There have been a lot of negative reviews and talk about "Tree of Life."  Don’t believe it!   This is a film you must not miss. I want you to view this film with an open mind, and I am sure you will soon be reflecting upon your own life experience on earth.

I found "Tree of Life" to be a beautiful, haunting, hallucinatory film with unforgettable images accompanied by a transcendent musical score. I was captivated by its dazzling prologue, which included scenes of vast and wondrous natural elements:  giant galactic swirls of colored cosmic dust; raging volcanoes. 

There are also huge swaths of the earth’s surface, including tropical forests (complete with dinosaurs to give the environment a prehistoric legacy), desert land and massive waterfalls.
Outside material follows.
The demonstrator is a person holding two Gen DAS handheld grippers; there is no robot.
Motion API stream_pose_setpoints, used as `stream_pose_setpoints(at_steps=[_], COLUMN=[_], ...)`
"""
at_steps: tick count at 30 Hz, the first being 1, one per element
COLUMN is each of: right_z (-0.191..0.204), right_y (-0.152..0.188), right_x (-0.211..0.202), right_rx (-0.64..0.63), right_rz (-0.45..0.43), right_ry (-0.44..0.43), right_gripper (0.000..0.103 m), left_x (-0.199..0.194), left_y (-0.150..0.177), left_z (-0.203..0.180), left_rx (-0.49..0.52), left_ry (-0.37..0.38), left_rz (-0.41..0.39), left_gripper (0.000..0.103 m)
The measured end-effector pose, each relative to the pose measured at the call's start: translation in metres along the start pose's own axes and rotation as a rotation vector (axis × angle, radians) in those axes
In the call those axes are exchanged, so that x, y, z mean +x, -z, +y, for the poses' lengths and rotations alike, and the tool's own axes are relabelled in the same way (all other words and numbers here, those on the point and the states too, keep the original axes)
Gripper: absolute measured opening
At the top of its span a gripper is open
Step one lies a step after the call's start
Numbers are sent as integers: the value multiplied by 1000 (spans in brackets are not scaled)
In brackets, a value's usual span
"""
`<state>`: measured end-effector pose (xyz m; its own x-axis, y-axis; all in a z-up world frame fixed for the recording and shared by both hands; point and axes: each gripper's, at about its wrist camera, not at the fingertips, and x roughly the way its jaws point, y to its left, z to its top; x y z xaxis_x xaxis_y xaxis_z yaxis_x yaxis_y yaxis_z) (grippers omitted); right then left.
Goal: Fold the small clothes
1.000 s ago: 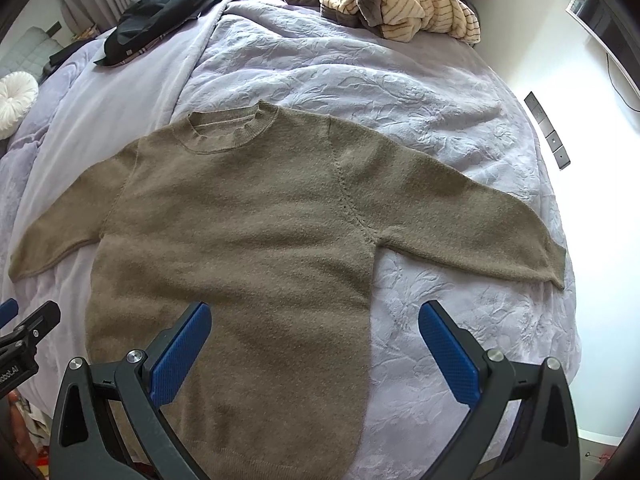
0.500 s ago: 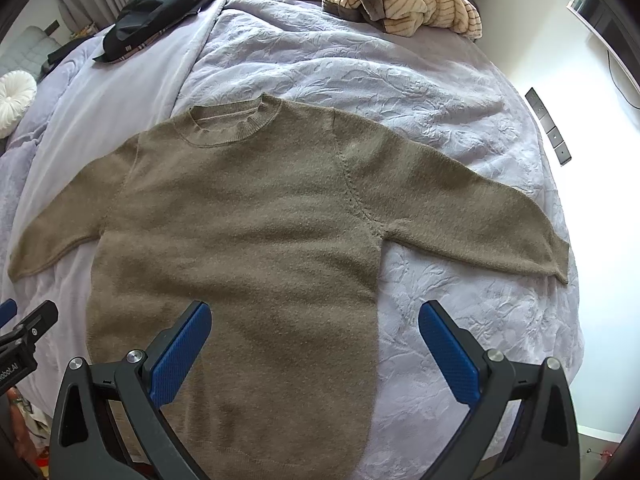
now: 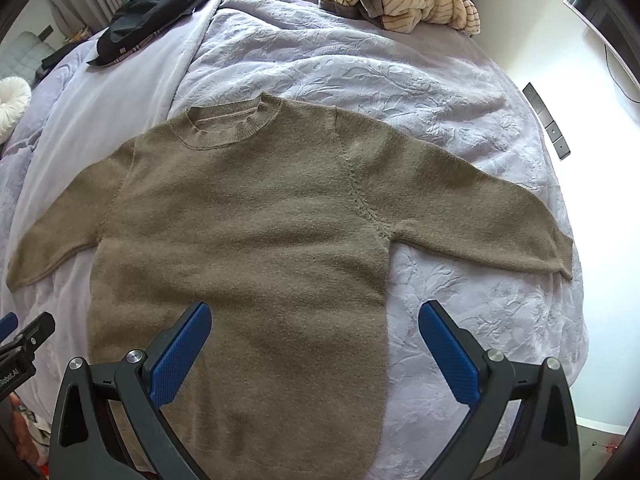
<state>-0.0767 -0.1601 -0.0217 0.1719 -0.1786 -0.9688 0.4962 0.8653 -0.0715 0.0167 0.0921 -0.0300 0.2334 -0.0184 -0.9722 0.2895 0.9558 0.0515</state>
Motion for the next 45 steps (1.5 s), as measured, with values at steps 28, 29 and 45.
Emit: stream_pose_setpoints(at_steps=[28, 29, 45], right_z=[41, 44, 140], right_y=[-6, -5, 34], right_x=[19, 19, 40], right_rx=[-44, -51, -234], right_rz=[21, 23, 114], right_ry=[30, 31, -29], right_gripper=[103, 103, 103], left_x=[54, 57, 156], left_y=[-6, -7, -8], left_z=[38, 42, 318], left_rx=[-58, -69, -733], left_ry=[96, 112, 172], left_rz=[46, 41, -194], left_gripper=[103, 103, 103])
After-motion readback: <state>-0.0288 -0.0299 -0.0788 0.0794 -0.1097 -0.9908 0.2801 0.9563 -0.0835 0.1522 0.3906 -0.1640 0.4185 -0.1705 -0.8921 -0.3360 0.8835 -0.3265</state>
Further, to its benefit, the film has a central human focus on a family — Mr. and Mrs. O’Brien and their three young sons in suburban Texas in the '50s.
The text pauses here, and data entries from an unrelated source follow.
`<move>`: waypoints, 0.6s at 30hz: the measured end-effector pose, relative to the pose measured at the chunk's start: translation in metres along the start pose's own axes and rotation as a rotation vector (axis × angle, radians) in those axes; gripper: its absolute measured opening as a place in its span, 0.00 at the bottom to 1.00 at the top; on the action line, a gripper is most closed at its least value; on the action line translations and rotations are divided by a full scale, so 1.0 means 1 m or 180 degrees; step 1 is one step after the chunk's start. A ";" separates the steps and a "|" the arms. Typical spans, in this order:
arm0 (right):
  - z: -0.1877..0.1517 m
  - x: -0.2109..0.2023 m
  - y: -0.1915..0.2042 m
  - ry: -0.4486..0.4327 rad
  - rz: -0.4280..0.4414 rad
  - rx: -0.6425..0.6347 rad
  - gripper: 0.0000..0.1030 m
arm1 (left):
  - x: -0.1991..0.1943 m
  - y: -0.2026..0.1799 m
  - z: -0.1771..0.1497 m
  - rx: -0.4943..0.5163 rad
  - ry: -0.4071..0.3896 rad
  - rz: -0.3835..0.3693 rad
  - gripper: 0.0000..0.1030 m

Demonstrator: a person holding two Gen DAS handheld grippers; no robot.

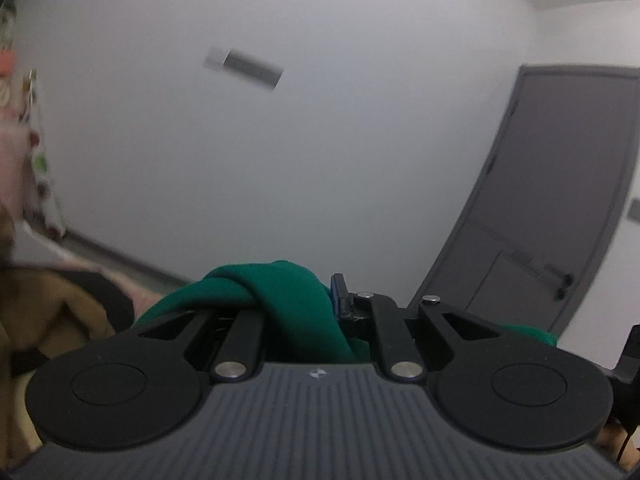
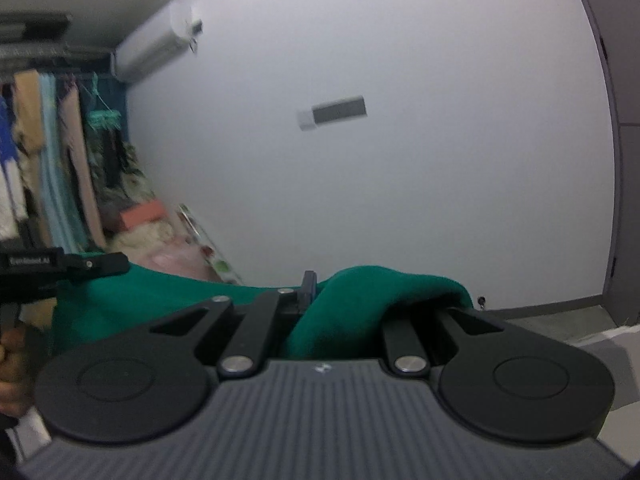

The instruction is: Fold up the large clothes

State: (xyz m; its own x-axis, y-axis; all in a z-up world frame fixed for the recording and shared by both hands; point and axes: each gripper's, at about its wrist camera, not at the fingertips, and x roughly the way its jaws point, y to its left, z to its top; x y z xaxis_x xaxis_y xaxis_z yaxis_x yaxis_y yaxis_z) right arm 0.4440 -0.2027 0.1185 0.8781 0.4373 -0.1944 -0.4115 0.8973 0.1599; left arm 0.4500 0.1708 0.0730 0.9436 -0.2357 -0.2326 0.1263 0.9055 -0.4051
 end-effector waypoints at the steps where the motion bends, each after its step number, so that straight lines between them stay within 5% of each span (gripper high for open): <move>1: -0.016 0.014 -0.005 0.0024 -0.0029 -0.0031 0.13 | 0.020 0.013 -0.011 -0.0002 0.0062 0.0034 0.14; 8: -0.128 0.096 -0.037 0.0359 -0.0212 -0.0057 0.12 | 0.115 0.084 -0.089 -0.0046 0.0524 0.0200 0.14; 18: -0.194 0.138 -0.048 0.0823 -0.0307 0.0013 0.14 | 0.176 0.122 -0.134 -0.0019 0.1006 0.0470 0.15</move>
State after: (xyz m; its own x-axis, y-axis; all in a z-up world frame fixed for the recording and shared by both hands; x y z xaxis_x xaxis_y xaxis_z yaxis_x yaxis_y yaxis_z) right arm 0.5377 -0.1734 -0.1033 0.8214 0.3513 -0.4493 -0.3276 0.9355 0.1325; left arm 0.5900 0.1926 -0.1361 0.8100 -0.2007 -0.5510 -0.0072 0.9361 -0.3515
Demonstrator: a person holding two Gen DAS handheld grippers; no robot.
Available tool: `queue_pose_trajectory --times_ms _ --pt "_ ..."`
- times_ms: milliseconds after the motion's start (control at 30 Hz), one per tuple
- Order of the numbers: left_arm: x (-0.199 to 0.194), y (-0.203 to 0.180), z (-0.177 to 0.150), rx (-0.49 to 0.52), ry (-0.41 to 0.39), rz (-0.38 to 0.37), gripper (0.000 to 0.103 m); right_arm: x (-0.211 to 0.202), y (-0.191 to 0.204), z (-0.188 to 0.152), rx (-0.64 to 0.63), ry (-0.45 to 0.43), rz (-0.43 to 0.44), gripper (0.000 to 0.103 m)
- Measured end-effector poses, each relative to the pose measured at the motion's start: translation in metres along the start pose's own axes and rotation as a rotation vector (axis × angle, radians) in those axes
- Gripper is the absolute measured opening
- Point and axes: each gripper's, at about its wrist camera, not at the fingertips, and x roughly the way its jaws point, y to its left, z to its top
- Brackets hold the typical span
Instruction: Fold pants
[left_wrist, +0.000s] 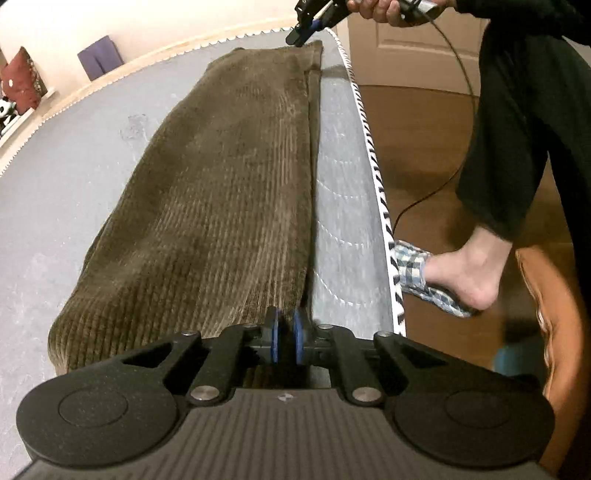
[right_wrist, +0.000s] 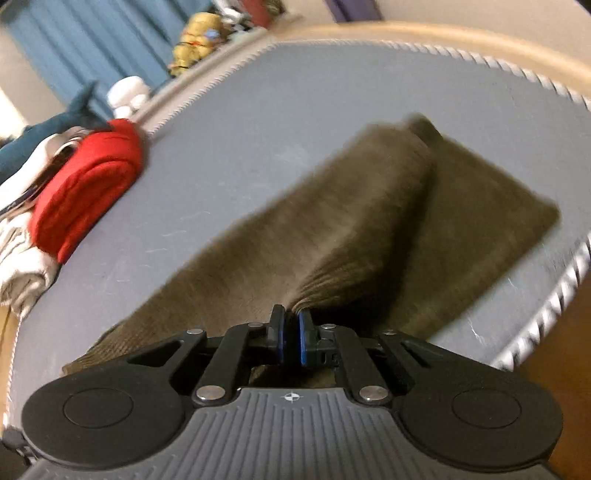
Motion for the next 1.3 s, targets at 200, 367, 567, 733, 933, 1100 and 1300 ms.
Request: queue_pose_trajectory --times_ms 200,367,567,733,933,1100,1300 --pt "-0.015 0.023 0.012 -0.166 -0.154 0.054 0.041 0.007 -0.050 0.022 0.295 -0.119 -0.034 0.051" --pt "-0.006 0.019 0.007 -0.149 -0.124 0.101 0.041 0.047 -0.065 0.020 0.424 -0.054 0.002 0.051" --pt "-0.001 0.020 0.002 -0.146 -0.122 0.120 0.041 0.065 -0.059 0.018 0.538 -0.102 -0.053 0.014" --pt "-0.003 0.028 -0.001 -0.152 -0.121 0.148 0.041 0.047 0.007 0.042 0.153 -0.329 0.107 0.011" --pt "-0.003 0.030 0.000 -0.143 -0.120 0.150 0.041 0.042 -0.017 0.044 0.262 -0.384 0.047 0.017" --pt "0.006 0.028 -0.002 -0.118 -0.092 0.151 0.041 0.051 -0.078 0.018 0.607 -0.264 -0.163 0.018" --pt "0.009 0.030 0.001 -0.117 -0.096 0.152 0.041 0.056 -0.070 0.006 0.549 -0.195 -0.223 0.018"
Writer/director Terrence Malick has clearly been influenced by Stanley Kubrick’s 2001, which boasts a myriad of interplanetary and cosmic images. In "Tree of Life," however, I see these images not as sign posts where man is traveling into outer space but as reminders of vast and immense forces at play. 
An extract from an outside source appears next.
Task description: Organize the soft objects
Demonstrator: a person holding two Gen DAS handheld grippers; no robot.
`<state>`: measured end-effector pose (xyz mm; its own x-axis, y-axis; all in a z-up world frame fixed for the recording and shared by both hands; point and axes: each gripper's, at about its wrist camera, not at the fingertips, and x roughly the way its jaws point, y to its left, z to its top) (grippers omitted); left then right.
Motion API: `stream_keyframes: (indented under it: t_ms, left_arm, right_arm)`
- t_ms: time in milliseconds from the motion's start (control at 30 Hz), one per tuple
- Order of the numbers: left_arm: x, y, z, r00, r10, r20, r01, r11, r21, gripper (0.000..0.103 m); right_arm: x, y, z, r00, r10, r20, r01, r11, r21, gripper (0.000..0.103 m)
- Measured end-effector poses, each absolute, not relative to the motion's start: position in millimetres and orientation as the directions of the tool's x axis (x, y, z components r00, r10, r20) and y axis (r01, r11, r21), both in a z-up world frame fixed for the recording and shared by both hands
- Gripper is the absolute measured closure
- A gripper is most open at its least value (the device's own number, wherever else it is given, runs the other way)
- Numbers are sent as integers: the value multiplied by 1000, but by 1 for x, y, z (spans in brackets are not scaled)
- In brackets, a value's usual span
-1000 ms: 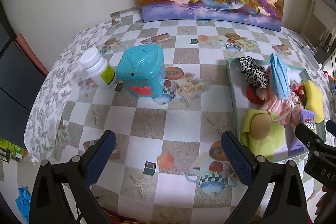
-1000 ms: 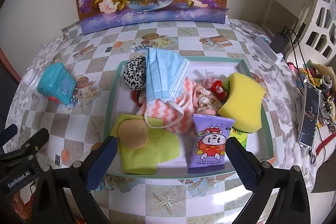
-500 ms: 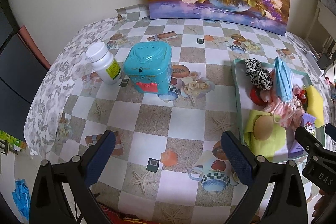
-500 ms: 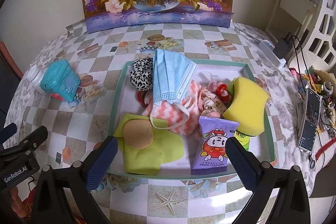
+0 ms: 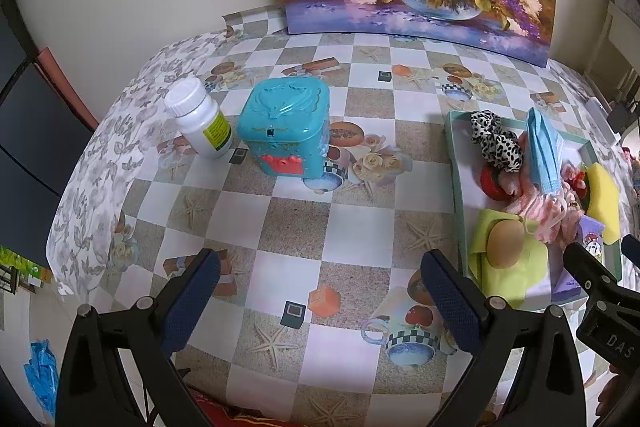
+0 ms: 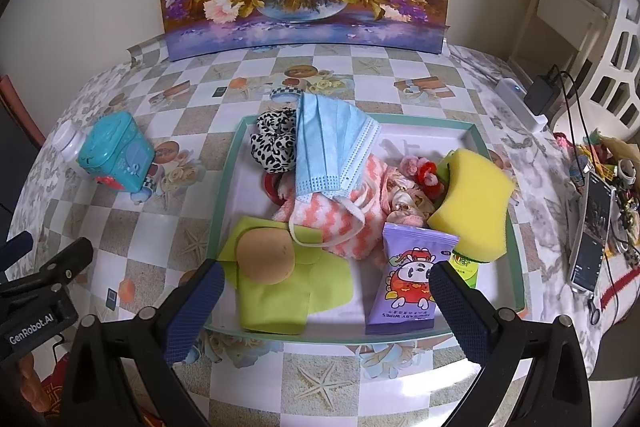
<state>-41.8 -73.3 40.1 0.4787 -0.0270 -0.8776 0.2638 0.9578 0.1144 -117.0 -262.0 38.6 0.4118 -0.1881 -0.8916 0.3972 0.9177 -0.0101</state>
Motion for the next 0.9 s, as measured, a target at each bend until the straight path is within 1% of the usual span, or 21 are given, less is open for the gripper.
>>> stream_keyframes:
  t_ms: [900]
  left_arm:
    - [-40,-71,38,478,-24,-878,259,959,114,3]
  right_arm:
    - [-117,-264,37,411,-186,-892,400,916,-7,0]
Malick shifts to the other end of the spectrum: a small American neighborhood where the human forces of love, jealousy, rage, father hatred, mother love, sibling rivalry and tragedy (one son dies) emanate from a family lorded over by an overbearing, insecure and aloof father.

O’Brien is played by a deglamorized Brad Pitt in a powerful performance. At one point, O’Brien warns his eldest son Jack not to call him “Dad,” but the more proper “Father” in order to prepare him for the tough authoritarian post-war world that he (O’Brien) must work in.  

I strongly believe that "Tree of Life" is Malick’s most experimental film thus far, boldly showing a European flair and influence. First of all, this work conjures up Ingmar Berman’s fascination with the beauty and power of mothers. With her striking red hair and pale skin, Mrs. O’Brien gracefully, lovingly and confidently interacts with her sons, fully in sync with her family and the natural environs. Secondly, Malick’s lush imagery (shot by his cinematographer Emmanuel Lubezki) is reminiscent of the dazzling visuals in the films of Nicolas Roeg (who began his career as a cinematographer), such as "Walkabout" and "Don’t Look Now."  

Like Roeg, Malick uses elliptical editing (for example, scenes of the O’Brien home life, as well as the boys and their friends playing in the brush or by the river), in addition to cross cutting (shots of young Jack intercut with Jack as a middle-aged man, grim and serious in an unnamed city with soaring skyscrapers). I would argue that these editing constructs challenge viewers to expand their perceptive capacities as they experience a complex multi-layered narrative. 

Malick’s balance of grand scale and the personal come together in his grand finale conclusion, as all of the film’s characters mingle on a beach, ocean waves swirling at their feet. This ideal lyrical landscape where nature and humanity interact implies an afterlife where past, present and future gracefully merge. I compliment Malick on his ambitious and rich vision.